I'm going to say something that might be unpopular, and I'm sorry if this hurts your feelings, but I question whether living with someone that "spanks the dog senseless" is fair to the dog. Much of the behavior you've written about can be fear/anxiety based. Beatings don't work; it's been proven. If he refuses to learn, he shouldn't be allowed to mistreat your (innocent) pets. You've said yourself that you don't think your family will go along with providing the dogs a consistent routine; to me, that says that the dogs aren't going to have the environment they need to be happy and mentally stable until you can have full charge of them yourself, and with being in school, I know how difficult that is.

Is there another adult in the family that can help you stage an intervention, or even help find homes for the dog(s)?
 
I know where your coming from, I know that it's not right, but he doesn't listen. As much as I hate to admit it, the short slightly chunky girl, no one is gonna listen to, and I'm gonna have to work twice as hard to make them listen, I just need someone bigger than me to make him listen!

He's actually starting to listen better now, because Franklin (the pup) is actually his dog, we volunteer at the Humane Society and the police brought him in, he weighed only four lbs, and had puked all over himself. And my dad loved him. So we got him for my dad on Valentine's day. I think he wants to keep him but he wants the easy way out, and maybe he's realizing that that's not gonna happen, and I'm the way to make a good outcome.
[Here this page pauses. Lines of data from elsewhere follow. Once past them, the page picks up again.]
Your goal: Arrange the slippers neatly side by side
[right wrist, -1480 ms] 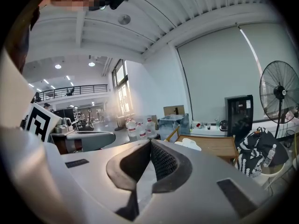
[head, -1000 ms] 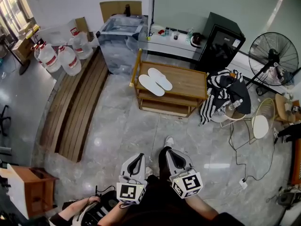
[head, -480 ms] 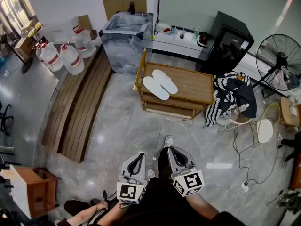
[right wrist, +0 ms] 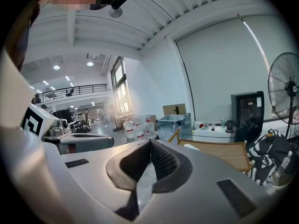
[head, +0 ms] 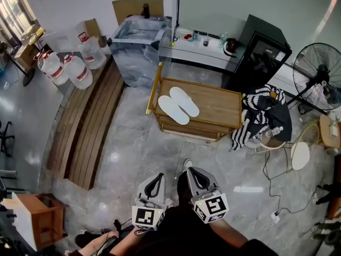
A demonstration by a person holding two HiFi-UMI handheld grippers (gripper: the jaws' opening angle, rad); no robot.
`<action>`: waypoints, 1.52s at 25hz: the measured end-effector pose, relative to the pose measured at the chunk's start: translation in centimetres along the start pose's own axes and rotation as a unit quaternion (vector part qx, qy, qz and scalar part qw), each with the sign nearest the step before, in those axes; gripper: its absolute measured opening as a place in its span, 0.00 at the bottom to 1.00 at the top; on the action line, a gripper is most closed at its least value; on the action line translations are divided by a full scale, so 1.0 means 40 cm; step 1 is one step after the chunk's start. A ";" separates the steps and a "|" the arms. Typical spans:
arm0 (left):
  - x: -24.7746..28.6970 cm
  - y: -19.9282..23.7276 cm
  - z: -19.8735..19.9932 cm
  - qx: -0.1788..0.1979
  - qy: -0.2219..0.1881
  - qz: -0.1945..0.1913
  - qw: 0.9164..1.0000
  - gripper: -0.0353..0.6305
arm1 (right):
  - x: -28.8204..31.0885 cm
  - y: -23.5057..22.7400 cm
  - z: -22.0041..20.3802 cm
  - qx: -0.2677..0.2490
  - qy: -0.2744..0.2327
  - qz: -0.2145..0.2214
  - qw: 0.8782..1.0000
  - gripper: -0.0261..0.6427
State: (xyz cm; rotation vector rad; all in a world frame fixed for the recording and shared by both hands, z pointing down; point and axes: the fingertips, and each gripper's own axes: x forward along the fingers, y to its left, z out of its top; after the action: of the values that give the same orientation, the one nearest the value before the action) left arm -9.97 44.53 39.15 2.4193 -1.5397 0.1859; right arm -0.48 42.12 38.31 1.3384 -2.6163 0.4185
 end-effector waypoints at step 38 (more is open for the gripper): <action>0.618 0.001 0.168 0.011 -0.002 0.029 1.000 0.08 | 0.338 -0.538 0.155 -0.013 0.015 0.044 0.999 0.06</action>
State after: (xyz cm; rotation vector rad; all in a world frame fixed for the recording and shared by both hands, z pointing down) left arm 0.34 21.10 38.88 2.3947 -1.6201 0.2115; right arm 8.99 17.78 39.85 1.2029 -2.6535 0.4124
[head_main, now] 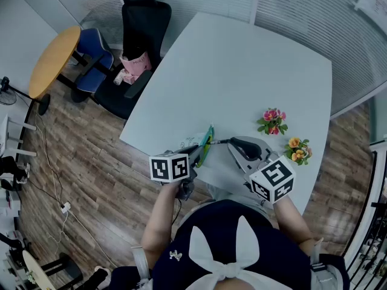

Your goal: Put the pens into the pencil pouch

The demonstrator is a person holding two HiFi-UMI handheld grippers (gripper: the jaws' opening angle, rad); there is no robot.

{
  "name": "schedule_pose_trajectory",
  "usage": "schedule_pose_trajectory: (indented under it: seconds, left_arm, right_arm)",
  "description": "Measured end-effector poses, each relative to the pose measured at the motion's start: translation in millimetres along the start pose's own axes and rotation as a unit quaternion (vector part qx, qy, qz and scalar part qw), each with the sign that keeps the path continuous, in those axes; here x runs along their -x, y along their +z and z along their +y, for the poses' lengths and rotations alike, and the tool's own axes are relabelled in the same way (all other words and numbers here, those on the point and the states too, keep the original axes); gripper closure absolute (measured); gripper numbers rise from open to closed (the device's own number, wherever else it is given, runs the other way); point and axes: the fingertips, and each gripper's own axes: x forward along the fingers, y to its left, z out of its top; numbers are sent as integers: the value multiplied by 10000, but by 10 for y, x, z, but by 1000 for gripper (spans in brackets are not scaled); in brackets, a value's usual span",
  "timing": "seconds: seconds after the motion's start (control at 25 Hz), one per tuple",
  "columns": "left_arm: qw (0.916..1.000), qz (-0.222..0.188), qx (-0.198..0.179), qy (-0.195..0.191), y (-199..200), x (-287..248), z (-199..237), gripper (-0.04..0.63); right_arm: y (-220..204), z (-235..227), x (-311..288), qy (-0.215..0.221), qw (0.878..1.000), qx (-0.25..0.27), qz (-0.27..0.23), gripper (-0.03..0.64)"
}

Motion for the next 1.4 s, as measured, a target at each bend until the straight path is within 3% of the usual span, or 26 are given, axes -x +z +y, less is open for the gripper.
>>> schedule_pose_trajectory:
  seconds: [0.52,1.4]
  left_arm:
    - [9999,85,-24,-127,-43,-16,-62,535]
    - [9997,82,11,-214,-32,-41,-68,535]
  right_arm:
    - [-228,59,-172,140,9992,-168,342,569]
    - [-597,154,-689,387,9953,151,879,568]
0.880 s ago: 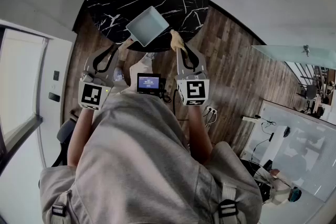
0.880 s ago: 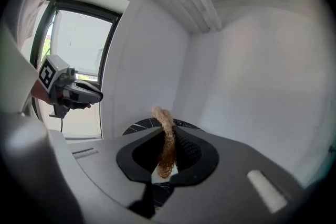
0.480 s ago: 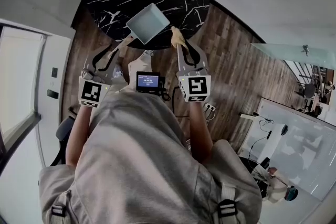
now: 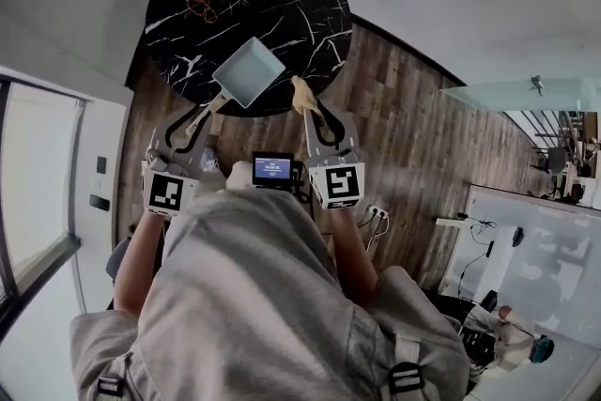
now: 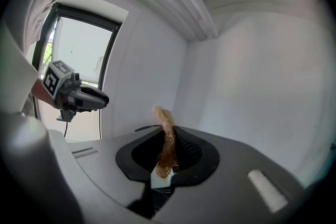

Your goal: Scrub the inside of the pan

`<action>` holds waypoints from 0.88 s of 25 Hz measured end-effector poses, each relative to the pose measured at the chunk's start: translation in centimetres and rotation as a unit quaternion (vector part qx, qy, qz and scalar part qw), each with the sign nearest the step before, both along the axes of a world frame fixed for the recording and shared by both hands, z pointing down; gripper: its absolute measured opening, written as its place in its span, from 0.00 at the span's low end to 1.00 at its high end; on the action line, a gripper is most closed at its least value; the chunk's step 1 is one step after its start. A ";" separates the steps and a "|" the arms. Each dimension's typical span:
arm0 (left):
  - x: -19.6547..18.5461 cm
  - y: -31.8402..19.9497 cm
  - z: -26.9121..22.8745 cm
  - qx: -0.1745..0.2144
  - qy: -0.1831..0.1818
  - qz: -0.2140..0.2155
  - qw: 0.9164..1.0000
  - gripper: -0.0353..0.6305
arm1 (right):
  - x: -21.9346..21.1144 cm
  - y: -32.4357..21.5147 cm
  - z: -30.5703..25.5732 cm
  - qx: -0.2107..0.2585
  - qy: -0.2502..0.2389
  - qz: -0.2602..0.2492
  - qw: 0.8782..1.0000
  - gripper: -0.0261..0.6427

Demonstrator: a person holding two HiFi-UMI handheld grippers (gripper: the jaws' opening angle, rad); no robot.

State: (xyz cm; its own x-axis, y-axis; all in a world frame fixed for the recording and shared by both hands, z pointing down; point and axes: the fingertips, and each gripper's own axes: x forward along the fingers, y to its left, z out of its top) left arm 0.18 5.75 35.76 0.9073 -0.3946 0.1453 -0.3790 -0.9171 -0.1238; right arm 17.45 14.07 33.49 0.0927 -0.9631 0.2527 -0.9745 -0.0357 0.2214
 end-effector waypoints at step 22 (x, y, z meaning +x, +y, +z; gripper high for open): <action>4.0 13.3 2.3 -0.003 -0.064 -0.056 0.996 0.16 | 9.1 14.4 6.0 0.018 -0.092 0.046 0.994 0.12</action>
State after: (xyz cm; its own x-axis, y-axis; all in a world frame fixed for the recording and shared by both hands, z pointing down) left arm 4.17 19.04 38.09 0.8317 -0.4908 0.2597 -0.4603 -0.8709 -0.1720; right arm 26.58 28.44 39.49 0.1369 -0.9611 0.2400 -0.9906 -0.1322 0.0358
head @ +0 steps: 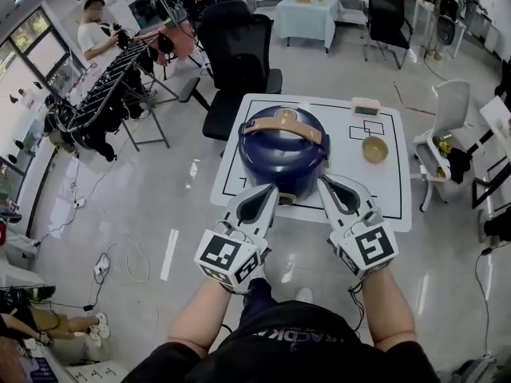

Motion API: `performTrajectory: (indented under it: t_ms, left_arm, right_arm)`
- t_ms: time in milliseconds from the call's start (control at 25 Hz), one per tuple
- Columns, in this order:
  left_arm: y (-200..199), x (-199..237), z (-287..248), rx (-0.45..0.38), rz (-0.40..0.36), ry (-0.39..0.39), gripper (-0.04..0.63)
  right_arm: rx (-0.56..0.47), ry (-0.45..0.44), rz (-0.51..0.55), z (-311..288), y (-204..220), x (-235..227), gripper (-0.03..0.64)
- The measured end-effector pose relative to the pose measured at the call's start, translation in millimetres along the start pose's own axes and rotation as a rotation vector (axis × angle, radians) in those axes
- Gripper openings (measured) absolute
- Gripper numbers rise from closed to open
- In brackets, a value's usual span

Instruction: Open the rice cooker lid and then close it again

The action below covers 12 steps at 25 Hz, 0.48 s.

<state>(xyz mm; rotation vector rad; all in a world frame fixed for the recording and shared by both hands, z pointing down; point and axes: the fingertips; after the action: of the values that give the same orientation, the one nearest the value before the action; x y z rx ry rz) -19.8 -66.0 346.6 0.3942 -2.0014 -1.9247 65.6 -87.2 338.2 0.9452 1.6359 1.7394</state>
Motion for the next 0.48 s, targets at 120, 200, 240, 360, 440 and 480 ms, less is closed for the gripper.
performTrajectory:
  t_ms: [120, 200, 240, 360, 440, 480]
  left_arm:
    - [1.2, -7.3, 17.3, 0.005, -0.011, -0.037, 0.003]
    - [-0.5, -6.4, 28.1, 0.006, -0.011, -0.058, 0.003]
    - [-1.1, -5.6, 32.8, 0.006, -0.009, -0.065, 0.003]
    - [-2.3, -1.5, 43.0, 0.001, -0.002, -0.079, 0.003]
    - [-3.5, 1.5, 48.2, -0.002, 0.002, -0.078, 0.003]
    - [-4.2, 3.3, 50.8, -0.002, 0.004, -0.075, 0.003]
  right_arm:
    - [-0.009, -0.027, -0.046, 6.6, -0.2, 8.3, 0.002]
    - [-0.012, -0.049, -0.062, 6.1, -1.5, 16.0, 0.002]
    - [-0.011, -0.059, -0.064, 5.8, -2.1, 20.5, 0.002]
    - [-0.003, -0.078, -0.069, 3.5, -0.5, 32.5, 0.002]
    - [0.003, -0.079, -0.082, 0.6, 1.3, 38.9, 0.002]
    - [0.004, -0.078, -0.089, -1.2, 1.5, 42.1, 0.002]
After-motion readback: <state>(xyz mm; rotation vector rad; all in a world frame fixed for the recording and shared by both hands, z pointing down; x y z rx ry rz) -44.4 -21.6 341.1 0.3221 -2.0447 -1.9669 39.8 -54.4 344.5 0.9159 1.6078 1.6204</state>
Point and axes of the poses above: the fingertips, and each gripper's own axes: z backward along the fingers, x to its left, y out of its underside, and after that the axes turned 6 degrees about -y, right-handed
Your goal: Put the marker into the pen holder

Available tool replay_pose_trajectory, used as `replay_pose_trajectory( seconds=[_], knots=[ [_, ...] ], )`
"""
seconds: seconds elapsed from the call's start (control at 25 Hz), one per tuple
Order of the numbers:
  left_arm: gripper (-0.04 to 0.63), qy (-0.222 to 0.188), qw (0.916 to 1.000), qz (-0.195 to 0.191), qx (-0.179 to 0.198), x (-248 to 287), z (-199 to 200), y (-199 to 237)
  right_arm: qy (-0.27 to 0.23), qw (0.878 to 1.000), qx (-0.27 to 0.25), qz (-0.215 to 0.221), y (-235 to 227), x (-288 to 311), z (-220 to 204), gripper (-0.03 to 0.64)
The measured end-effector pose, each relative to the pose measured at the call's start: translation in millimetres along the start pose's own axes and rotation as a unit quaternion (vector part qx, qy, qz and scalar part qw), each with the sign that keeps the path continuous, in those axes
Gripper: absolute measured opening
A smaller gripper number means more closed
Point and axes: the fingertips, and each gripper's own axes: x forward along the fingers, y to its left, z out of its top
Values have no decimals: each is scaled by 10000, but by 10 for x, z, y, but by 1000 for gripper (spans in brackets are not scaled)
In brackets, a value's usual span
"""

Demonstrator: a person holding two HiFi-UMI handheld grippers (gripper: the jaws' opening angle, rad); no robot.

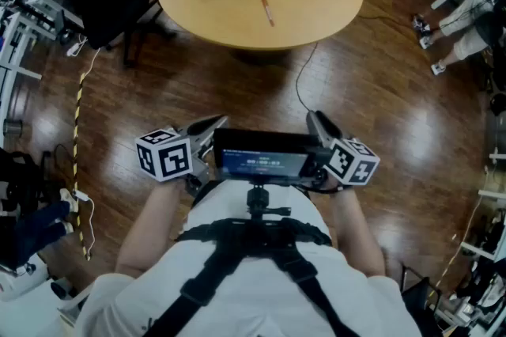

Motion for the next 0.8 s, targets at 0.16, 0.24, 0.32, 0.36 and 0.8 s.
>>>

He doesn't like to ask for help.

We're not giving up on him yet, I asked for help, and I'm not giving up without trying.
 
Sometimes, its a respect problem. You're their child; they're used to you thinking wearing fairy wings and mismatched socks to school is a good idea. It can take a while for them to realize that not only might you have a good idea, but they might be entirely wrong. Proving that is going to be tough, not gonna lie. So, if there's somebody at the Humane Society that your dad likes and respects, that will believe you when you tell him/her about what's going on, that's where I'd go. It's not necessarily a matter of size, but age and their perception of "experience".